WORK REQUEST: After locating the line with "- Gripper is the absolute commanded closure" in the entries below, output it and each following line up to and including the line with "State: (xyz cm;", exactly and without pictures.

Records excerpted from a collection
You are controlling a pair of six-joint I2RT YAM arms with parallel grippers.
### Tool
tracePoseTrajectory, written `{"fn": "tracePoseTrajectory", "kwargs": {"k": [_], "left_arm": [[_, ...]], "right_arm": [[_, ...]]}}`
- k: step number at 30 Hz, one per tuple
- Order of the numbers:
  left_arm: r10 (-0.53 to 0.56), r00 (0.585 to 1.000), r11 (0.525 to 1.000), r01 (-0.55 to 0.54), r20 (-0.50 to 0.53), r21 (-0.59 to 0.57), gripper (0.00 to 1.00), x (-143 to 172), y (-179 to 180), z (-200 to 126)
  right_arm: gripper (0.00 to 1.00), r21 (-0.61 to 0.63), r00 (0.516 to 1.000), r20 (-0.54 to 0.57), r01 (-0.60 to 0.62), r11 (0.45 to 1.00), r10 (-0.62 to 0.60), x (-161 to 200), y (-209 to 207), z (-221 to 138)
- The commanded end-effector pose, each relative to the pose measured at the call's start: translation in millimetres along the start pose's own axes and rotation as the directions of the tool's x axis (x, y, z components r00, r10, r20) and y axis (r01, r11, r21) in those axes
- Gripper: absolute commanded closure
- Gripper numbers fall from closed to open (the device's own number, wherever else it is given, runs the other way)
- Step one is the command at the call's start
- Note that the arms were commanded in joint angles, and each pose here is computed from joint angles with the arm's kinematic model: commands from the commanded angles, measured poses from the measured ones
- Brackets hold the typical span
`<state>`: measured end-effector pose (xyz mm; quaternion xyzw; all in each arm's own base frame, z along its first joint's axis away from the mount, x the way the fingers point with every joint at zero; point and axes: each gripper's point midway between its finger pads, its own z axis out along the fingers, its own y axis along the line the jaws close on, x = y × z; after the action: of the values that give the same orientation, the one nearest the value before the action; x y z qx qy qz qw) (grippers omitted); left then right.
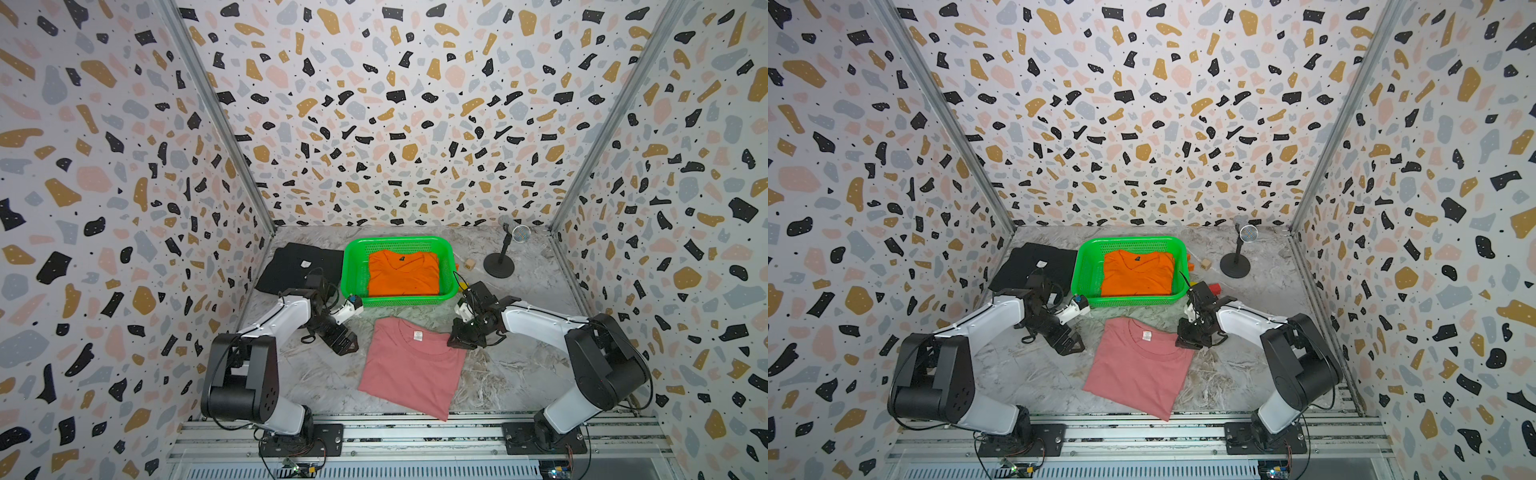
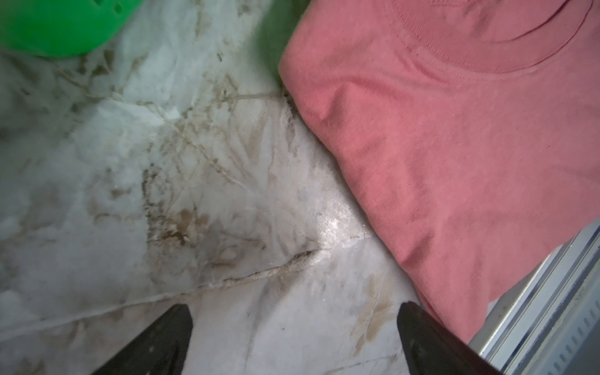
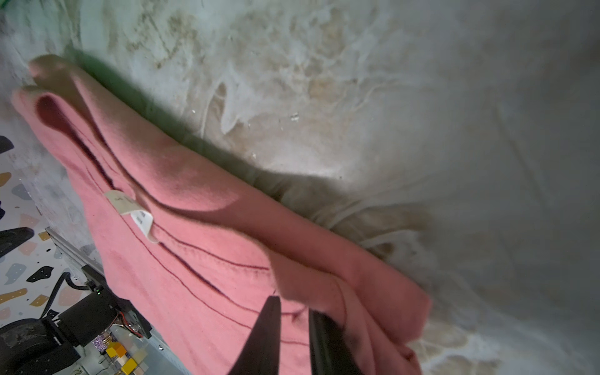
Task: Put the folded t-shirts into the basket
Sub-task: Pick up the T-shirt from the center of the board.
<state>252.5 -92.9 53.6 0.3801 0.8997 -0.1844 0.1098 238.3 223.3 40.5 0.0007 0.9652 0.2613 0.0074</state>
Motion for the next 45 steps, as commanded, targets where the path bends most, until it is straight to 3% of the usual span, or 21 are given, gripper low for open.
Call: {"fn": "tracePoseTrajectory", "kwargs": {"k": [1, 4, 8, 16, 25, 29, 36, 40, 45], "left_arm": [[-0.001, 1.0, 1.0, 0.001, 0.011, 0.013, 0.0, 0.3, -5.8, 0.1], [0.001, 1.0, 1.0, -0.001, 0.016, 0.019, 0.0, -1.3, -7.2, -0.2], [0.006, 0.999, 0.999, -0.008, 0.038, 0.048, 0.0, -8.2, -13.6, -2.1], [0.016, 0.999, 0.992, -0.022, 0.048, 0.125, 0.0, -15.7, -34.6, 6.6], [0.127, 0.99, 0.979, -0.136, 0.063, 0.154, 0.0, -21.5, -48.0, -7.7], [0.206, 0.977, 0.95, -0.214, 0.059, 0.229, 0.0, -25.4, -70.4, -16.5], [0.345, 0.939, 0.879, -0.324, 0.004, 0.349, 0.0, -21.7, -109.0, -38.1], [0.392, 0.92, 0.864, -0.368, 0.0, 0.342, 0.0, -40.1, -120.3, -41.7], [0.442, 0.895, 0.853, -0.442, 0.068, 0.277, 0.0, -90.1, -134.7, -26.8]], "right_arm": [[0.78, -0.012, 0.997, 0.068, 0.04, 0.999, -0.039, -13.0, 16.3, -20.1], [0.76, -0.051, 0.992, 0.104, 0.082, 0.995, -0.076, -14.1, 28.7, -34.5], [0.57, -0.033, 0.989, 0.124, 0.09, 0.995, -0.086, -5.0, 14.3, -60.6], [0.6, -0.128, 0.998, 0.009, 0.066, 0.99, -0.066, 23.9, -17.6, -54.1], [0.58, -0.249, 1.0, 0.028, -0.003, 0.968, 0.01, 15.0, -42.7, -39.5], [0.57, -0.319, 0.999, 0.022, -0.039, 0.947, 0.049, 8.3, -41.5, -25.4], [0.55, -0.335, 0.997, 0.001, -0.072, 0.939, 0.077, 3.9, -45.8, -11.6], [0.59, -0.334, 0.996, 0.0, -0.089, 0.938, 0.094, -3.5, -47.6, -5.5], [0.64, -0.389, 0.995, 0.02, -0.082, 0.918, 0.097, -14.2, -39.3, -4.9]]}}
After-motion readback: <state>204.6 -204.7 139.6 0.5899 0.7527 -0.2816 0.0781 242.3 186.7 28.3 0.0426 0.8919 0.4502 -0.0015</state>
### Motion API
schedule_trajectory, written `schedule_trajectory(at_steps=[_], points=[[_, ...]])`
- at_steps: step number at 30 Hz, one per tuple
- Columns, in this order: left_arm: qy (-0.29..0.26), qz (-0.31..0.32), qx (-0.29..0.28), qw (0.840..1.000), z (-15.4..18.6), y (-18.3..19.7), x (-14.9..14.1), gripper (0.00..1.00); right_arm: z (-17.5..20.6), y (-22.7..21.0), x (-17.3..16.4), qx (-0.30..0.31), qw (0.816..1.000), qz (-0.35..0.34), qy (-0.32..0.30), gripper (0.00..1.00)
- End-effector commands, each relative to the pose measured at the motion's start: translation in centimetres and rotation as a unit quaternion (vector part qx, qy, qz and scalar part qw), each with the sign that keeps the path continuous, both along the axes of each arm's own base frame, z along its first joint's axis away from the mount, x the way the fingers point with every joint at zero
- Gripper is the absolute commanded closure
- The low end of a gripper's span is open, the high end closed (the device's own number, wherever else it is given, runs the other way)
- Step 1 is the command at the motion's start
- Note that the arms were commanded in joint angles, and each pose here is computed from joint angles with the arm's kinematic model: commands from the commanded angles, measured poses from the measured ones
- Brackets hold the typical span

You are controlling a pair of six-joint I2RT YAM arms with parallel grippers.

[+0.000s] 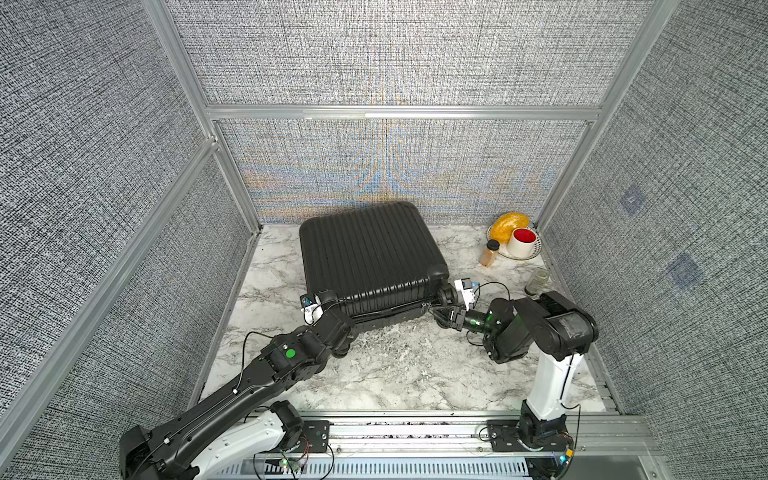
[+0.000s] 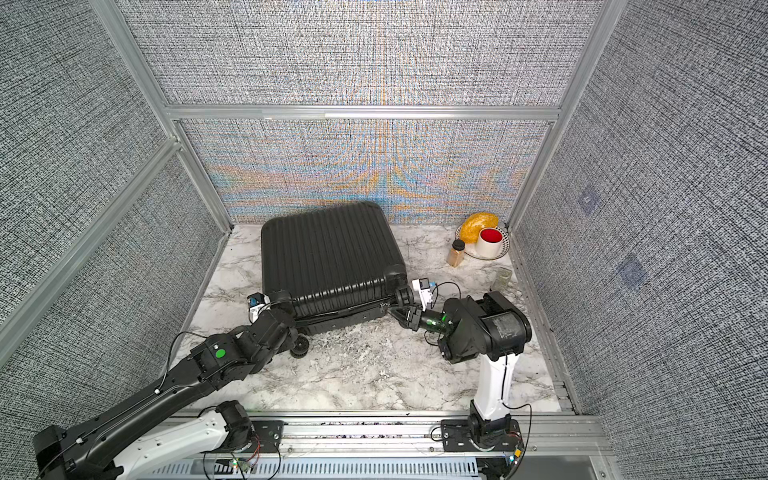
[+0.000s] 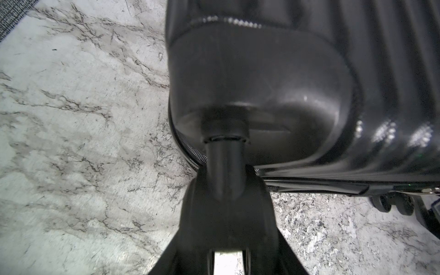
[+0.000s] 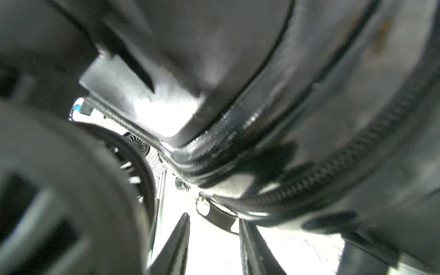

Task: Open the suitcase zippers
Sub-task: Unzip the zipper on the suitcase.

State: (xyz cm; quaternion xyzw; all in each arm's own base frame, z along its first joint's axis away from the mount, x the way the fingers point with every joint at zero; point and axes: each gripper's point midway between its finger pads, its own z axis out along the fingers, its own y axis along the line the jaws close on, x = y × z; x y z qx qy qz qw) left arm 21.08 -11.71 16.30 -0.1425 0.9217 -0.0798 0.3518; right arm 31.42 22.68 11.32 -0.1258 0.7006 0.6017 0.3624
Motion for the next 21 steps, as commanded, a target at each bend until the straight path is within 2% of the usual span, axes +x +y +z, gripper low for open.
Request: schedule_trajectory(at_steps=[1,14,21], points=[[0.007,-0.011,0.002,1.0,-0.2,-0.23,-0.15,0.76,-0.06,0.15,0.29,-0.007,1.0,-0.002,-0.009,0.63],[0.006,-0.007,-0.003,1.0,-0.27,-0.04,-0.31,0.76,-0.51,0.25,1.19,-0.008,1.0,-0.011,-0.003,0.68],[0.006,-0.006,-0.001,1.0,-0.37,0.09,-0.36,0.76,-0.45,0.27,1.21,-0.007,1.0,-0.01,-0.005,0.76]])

TASK RESULT:
- Gripper is the absolute commanded closure
- The low end of a gripper's span is open, the high end closed (the device's own number, wherever else it is given, runs the other way)
- Step 1 is the command at the motion's start
- Note that the arms were commanded in joint angles, and each pose here is computed from joint angles with the arm's kinematic model: commands from the commanded angles, measured poses from the measured ones
- Brackets hold the typical span

You are controlling a pair of six-joint I2RT YAM arms with parallel grippers.

[+0.000s] 
[+0.000s] 
[+0.000s] 
[+0.000s] 

Task: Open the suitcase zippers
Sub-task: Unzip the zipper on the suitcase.

State: (xyz cm; quaternion xyzw; all in each arm's own base frame, z along its first joint's axis away from the mount, x the way the fingers point with every joint at zero; point and axes: each gripper's point midway between its finger pads, its own z axis out along the fingers, its own y axis along the line the jaws close on, x = y × z; x y z qx qy qz qw) left arm 21.08 -11.71 16.30 -0.1425 0.9217 -0.0798 0.3518; right arm 31.42 22.68 11.32 -0.1258 0.7006 0.6017 0.3624

The required answer is now complete.